• **Exercise objective**: Of the lines below, copy those that hold the word "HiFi".

(Data excerpts)

**********

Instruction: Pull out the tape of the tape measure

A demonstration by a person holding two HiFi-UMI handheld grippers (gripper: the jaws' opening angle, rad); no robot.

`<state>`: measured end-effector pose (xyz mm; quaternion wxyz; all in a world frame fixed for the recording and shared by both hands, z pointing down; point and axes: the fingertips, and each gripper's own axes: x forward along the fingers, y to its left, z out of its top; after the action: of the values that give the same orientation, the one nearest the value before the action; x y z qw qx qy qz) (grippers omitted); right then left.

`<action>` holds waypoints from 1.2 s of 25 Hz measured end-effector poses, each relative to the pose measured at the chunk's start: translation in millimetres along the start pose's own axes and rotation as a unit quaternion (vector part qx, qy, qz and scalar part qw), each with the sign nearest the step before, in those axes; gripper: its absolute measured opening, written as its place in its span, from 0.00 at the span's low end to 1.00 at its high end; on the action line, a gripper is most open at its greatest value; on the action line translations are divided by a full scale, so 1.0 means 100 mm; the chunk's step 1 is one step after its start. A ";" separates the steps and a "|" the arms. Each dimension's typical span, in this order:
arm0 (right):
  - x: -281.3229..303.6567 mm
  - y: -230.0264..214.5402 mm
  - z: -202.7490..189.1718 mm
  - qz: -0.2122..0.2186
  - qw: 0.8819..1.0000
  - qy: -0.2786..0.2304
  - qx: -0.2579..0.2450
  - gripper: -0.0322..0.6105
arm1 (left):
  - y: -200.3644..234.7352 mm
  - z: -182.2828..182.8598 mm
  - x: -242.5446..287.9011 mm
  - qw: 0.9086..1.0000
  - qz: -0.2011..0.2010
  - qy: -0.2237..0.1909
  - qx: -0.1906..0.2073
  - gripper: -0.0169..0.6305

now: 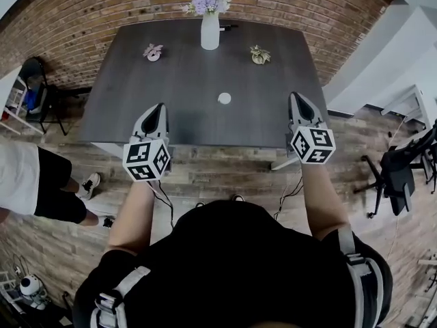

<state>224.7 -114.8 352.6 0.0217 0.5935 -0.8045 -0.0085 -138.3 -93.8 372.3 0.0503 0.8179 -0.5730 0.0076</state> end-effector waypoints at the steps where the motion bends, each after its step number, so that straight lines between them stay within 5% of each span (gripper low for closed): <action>1: 0.00 0.05 0.00 0.002 1.000 0.000 -0.002 0.04 | 0.02 0.00 -0.02 1.000 -0.003 0.000 0.001 0.04; 7: -0.04 0.33 -0.05 0.004 1.000 0.001 0.009 0.05 | 0.20 -0.02 -0.14 1.000 -0.026 0.015 0.004 0.04; 12: 0.06 0.73 -0.42 0.051 0.997 0.062 -0.008 0.05 | 0.23 -0.26 -0.13 0.997 -0.057 0.046 -0.009 0.04; 14: 0.10 0.94 -0.77 0.088 0.989 0.116 -0.011 0.31 | 0.20 -0.46 -0.14 0.996 -0.066 0.065 -0.020 0.04; 15: 0.13 1.03 -0.94 0.104 0.984 0.141 -0.013 0.36 | 0.18 -0.54 -0.15 0.995 -0.069 0.072 -0.024 0.04; 26: 1.25 1.21 -1.77 0.225 0.947 0.225 -0.045 0.39 | 0.15 -0.76 0.10 0.993 -0.024 0.118 -0.002 0.04; 30: 1.53 1.23 -2.13 0.266 0.924 0.269 -0.057 0.39 | 0.22 -0.80 0.22 0.991 0.013 0.133 -0.005 0.04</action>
<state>71.8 -221.6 574.3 0.2730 0.3355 -0.8947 0.1117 -147.3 -114.8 455.0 0.1306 0.8020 -0.5715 0.1143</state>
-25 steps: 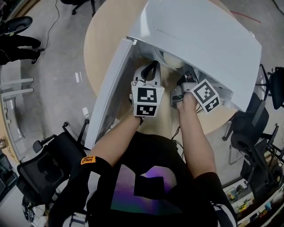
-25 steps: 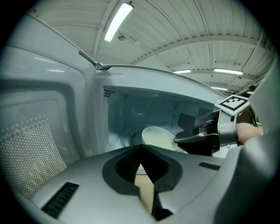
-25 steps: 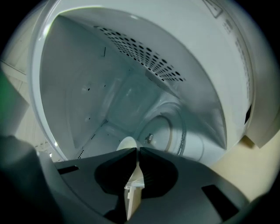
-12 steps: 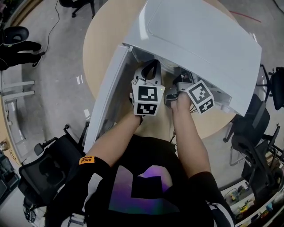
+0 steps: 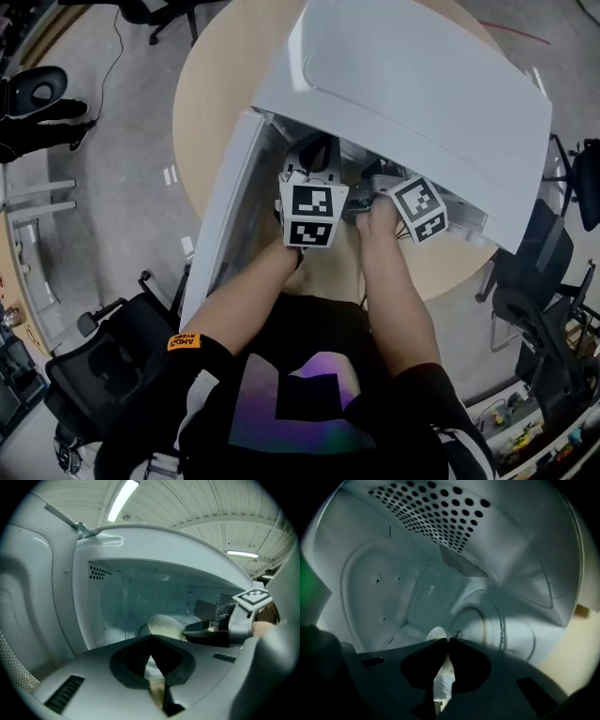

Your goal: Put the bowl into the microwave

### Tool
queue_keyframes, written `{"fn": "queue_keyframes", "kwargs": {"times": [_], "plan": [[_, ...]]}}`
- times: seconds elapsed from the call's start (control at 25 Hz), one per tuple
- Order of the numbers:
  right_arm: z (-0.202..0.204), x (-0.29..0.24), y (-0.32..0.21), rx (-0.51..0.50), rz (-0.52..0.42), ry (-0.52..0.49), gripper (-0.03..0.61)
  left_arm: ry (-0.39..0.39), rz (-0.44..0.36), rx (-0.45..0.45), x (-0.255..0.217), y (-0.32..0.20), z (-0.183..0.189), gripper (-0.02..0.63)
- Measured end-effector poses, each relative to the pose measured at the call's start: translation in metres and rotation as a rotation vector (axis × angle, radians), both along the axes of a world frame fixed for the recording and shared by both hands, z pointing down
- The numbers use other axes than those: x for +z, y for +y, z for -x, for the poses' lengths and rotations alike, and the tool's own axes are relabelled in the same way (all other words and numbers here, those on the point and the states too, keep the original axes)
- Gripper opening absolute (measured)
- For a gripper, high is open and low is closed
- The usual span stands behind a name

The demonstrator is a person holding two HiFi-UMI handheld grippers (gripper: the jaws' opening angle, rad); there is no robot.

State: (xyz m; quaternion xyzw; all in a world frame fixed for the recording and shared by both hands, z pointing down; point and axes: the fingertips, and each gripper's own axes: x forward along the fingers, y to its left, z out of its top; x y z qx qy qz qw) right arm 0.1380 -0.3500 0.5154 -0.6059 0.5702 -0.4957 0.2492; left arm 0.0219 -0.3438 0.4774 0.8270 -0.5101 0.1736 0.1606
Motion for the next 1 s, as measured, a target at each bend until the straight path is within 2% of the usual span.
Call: {"fn": "queue_keyframes", "kwargs": {"times": [0.44,0.64,1.0], "plan": [[-0.006,-0.001,-0.004,0.045,-0.005,0.016,0.037,0.000,-0.003,-0.016,-0.002,-0.005,0.002,0.046],[-0.008,-0.007,-0.006,0.058,-0.041,0.038,0.038,0.005,-0.007,-0.018,-0.005,-0.004,0.003,0.046],[-0.012,-0.013,0.007,0.028,-0.058,0.107,0.037,0.024,-0.016,-0.039,-0.015,0.004,0.006,0.046]]}}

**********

• **Output of the exercise**:
A demonstration by a person holding two HiFi-UMI handheld grippers (gripper: the jaws' opening angle, rad); no robot.
The demonstrator is a person holding two HiFi-UMI handheld grippers (gripper: the jaws' opening angle, rad); there is no robot.

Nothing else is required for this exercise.